We can create a plot to show that our data has been successfully cleaned.

# specify the size of the plot
fig = plt.figure(figsize=(14, 14))

# use seaborn to plot the points
# x and y are just the longitude and latitude from the plot
# data is the dataframe, which tells seaborn to refernce the dataframe for the rest of the arguments
# hue categorizes the colors and style changes the marker to an x if someone was killed
# alpha = 0.5 makes the markers 50% transparent
# size changes the size of the point based on the amount of injuries
# for sizes, I used list concatenation to make each point 25 times bigger
sns.scatterplot(x="LONGITUDE", y="LATITUDE", data=df,
                hue = 'BOROUGH', style = "NUMBER OF PERSONS KILLED", alpha = 0.5,
                size = "NUMBER OF PERSONS INJURED",
                sizes = [(i+1)*25 for i in range(int(max(df["NUMBER OF PERSONS INJURED"] + 1)))])
<AxesSubplot:xlabel='LONGITUDE', ylabel='LATITUDE'>
../_images/cartopy_22_1.png

8.3.7. Plotting On Cartopy Map

Using our dataset, we can plot the car crashes on their geographical location.
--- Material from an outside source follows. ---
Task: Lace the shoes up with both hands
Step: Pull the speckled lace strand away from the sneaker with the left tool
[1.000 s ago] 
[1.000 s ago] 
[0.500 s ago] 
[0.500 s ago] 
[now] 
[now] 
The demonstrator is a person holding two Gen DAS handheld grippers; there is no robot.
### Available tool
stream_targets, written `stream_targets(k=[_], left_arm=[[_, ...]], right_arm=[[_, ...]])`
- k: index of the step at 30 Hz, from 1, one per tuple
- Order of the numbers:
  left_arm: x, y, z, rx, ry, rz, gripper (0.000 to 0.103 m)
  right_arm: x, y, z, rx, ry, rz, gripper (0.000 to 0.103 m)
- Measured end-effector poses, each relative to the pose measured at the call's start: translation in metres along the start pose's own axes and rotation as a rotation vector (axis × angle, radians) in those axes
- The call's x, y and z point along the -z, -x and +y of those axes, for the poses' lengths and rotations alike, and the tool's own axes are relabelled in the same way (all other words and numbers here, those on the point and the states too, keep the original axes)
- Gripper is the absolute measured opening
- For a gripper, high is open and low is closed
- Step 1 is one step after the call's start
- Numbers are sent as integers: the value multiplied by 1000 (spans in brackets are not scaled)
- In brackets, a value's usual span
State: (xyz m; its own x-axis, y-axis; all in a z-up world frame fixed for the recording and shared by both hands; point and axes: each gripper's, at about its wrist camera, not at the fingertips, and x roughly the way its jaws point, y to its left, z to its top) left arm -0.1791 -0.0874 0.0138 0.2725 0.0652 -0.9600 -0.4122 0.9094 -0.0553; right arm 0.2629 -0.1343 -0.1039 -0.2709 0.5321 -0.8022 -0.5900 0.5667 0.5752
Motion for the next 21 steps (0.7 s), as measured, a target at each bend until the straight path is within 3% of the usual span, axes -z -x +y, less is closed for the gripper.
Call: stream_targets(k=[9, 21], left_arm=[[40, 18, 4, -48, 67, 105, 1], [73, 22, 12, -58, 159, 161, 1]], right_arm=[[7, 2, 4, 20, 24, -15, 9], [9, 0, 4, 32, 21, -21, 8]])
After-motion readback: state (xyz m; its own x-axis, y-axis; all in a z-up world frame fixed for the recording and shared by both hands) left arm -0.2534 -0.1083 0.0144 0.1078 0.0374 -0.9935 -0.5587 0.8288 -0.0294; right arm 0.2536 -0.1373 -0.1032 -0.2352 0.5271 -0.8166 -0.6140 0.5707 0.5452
# specify the size of the plot
fig = plt.figure(figsize=(14, 14))

# plot on top of geographical coordinates
m = plt.axes(projection=ccrs.PlateCarree())

# set title
plt.title("Crashes in New York City (January 2022)")

# set geographical location of graph
m.set_extent([np.nanmin(df.LONGITUDE) - 0.01, np.nanmax(df.LONGITUDE) + 0.01,
              np.nanmin(df.LATITUDE) - 0.01, np.nanmax(df.LATITUDE) + 0.01], ccrs.PlateCarree())

# color in the land (the color is just a hex code for a yellow that I though looked good as land)
m.add_feature(cfeature.LAND, color = "#F3E5AB")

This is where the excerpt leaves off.